● WHAT NEEDS TO BE DONE
Every entry below must appear again, exactly as written.
+---+
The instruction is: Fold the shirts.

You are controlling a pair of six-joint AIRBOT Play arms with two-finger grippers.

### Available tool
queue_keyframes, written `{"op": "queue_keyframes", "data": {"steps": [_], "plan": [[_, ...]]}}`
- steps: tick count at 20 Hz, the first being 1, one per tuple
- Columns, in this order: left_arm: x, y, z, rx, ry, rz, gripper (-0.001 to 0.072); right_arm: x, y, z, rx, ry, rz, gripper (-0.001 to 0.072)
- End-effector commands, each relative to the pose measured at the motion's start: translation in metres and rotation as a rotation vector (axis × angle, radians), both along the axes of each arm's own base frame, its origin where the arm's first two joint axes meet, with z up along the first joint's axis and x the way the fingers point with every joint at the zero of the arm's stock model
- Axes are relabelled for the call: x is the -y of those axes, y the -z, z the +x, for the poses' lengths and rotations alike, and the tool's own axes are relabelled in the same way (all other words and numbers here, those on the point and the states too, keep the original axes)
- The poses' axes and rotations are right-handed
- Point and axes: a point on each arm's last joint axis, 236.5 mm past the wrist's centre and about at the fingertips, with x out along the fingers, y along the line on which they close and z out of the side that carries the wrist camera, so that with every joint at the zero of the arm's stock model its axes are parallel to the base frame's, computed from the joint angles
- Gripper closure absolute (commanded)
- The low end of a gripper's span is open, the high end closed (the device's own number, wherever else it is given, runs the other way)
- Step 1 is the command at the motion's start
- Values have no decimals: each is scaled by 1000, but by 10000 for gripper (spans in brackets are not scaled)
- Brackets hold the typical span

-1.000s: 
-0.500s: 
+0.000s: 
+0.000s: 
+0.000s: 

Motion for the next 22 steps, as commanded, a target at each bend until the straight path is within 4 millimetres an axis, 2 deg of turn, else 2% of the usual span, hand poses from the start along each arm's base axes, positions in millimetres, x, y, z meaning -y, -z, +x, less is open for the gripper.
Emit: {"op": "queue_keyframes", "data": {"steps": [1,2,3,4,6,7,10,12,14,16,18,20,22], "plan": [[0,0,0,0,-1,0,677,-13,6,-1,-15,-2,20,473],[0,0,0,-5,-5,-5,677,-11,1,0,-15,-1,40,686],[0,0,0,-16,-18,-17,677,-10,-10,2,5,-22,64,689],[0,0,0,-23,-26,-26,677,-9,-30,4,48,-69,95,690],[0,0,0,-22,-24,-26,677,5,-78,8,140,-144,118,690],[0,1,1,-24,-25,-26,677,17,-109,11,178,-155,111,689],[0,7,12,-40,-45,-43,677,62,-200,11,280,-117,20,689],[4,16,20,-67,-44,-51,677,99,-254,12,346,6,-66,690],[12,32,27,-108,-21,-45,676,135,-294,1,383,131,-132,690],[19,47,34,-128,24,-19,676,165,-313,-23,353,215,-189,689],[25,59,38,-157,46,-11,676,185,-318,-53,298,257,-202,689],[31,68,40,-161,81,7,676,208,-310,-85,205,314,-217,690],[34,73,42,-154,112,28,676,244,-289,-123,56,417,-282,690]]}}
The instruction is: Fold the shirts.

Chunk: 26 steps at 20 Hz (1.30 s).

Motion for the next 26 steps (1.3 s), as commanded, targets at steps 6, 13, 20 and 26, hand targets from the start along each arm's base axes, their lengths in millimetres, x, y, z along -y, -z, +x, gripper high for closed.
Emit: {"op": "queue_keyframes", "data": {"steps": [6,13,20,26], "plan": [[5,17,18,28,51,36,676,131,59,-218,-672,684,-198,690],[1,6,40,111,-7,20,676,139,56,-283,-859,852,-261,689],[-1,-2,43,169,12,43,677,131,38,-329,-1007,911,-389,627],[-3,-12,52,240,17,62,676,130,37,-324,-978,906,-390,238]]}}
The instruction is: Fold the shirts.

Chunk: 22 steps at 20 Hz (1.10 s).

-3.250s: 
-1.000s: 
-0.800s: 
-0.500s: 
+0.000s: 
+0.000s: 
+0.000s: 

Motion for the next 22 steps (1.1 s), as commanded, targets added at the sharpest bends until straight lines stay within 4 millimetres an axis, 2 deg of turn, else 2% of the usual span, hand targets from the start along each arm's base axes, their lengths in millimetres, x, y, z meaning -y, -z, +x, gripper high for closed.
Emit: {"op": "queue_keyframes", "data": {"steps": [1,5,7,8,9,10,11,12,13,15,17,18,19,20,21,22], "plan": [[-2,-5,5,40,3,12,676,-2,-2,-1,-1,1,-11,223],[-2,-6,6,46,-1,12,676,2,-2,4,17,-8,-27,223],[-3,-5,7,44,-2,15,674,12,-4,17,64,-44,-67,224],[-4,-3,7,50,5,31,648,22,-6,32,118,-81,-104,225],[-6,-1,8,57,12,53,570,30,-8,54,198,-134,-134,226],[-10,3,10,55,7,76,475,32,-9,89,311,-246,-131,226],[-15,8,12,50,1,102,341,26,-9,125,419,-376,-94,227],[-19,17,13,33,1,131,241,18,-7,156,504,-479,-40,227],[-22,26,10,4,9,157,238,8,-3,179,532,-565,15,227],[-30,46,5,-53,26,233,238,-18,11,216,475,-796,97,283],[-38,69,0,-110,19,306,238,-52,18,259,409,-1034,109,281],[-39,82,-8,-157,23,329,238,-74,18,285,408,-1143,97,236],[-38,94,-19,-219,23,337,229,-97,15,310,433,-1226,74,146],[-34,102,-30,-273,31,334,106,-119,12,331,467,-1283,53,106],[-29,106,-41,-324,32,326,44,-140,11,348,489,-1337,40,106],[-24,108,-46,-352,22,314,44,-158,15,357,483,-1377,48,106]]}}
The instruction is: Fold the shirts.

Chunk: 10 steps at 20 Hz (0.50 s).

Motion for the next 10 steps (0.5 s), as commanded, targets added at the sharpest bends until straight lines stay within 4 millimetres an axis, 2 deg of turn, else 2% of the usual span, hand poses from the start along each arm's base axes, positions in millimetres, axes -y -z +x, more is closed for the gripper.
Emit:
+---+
● SOLUTION TO THE EXERCISE
The instruction is: Fold the shirts.

You are controlling a pair of six-joint AIRBOT Play arms with two-finger grippers.

### Available tool
queue_keyframes, written `{"op": "queue_keyframes", "data": {"steps": [_], "plan": [[_, ...]]}}`
- steps: tick count at 20 Hz, the first being 1, one per tuple
- Columns, in this order: left_arm: x, y, z, rx, ry, rz, gripper (-0.001 to 0.072); right_arm: x, y, z, rx, ry, rz, gripper (-0.001 to 0.072)
- End-effector commands, each relative to the pose measured at the motion's start: translation in metres and rotation as a rotation vector (axis × angle, radians), both along the axes of each arm's own base frame, its origin where the arm's first two joint axes meet, with z up along the first joint's axis and x the way the fingers point with every joint at the zero of the arm's stock model
- Axes are relabelled for the call: x is the -y of those axes, y the -z, z the +x, for the poses' lengths and rotations alike, and the tool's own axes are relabelled in the same way (all other words and numbers here, those on the point and the states too, keep the original axes)
- The poses' axes and rotations are right-handed
- Point and axes: a point on each arm's last joint axis, 236.5 mm past the wrist's centre and about at the fingertips, with x out along the fingers, y along the line on which they close and z out of the side that carries the wrist camera, so that with every joint at the zero of the arm's stock model its axes are parallel to the base frame's, computed from the joint angles
- Gripper closure absolute (commanded)
- The low end of a gripper's span is open, the high end closed (the device's own number, wherever else it is given, runs the other way)
- Step 1 is the command at the motion's start
- Values have no decimals: each is scaled by 1000, but by 10000 for gripper (spans in brackets are not scaled)
- Brackets hold the typical span

-1.000s: 
-0.500s: 
+0.000s: 
+0.000s: 
+0.000s: 

Motion for the next 22 steps, as commanded, a target at each bend until the straight path is within 4 millimetres an axis, 2 deg of turn, else 2% of the usual span, hand poses from the start along each arm's base axes, positions in millimetres, x, y, z meaning -y, -z, +x, less is open for the gripper.
Emit: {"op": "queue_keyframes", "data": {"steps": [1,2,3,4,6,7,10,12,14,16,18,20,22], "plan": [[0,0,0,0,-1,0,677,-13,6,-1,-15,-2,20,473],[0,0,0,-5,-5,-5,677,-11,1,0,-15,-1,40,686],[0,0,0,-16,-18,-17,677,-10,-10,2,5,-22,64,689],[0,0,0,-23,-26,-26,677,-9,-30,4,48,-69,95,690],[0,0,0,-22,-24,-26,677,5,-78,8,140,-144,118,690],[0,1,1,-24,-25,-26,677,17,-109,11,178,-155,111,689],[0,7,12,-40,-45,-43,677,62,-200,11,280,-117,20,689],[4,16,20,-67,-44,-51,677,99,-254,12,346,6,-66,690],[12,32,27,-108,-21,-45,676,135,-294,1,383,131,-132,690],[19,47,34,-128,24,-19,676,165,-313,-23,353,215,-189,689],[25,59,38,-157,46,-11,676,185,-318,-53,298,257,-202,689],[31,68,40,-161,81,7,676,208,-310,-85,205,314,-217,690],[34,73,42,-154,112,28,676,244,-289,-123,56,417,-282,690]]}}
The instruction is: Fold the shirts.

Chunk: 26 steps at 20 Hz (1.30 s).

Motion for the next 26 steps (1.3 s), as commanded, targets at steps 6, 13, 20 and 26, hand targets from the start along each arm's base axes, their lengths in millimetres, x, y, z along -y, -z, +x, gripper high for closed.
Emit: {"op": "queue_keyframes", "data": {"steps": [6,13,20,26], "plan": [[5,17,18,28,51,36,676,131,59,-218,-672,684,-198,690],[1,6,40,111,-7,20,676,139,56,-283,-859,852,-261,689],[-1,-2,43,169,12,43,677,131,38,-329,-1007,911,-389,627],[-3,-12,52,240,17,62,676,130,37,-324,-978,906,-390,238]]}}
The instruction is: Fold the shirts.

Chunk: 22 steps at 20 Hz (1.10 s).

-3.250s: 
-1.000s: 
-0.800s: 
-0.500s: 
+0.000s: 
+0.000s: 
+0.000s: 

Motion for the next 22 steps (1.1 s), as commanded, targets added at the sharpest bends until straight lines stay within 4 millimetres an axis, 2 deg of turn, else 2% of the usual span, hand targets from the start along each arm's base axes, their lengths in millimetres, x, y, z meaning -y, -z, +x, gripper high for closed.
Emit: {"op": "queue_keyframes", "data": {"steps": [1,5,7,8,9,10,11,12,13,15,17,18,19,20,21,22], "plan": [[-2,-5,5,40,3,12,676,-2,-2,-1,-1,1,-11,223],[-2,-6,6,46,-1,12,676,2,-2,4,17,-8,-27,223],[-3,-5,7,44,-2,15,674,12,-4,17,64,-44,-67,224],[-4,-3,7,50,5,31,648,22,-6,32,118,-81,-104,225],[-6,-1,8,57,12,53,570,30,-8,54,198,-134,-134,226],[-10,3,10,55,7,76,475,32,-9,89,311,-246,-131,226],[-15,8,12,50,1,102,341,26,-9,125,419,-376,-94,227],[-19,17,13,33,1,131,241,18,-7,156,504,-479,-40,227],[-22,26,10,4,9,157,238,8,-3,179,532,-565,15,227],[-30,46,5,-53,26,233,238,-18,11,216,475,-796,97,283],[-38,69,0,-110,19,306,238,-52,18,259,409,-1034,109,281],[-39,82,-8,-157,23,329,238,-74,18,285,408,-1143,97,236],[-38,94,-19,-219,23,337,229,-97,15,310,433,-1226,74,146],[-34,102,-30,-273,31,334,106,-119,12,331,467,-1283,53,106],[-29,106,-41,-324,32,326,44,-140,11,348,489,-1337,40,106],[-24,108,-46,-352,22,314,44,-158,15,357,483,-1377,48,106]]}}
The instruction is: Fold the shirts.

Chunk: 10 steps at 20 Hz (0.50 s).

Motion for the next 10 steps (0.5 s), as commanded, targets added at the sharpest bends until straight lines stay within 4 millimetres an axis, 2 deg of turn, else 2% of the usual span, hand poses from the start along each arm's base axes, positions in millimetres, axes -y -z +x, more is closed for the gripper.
Emit:

This finishes the answer.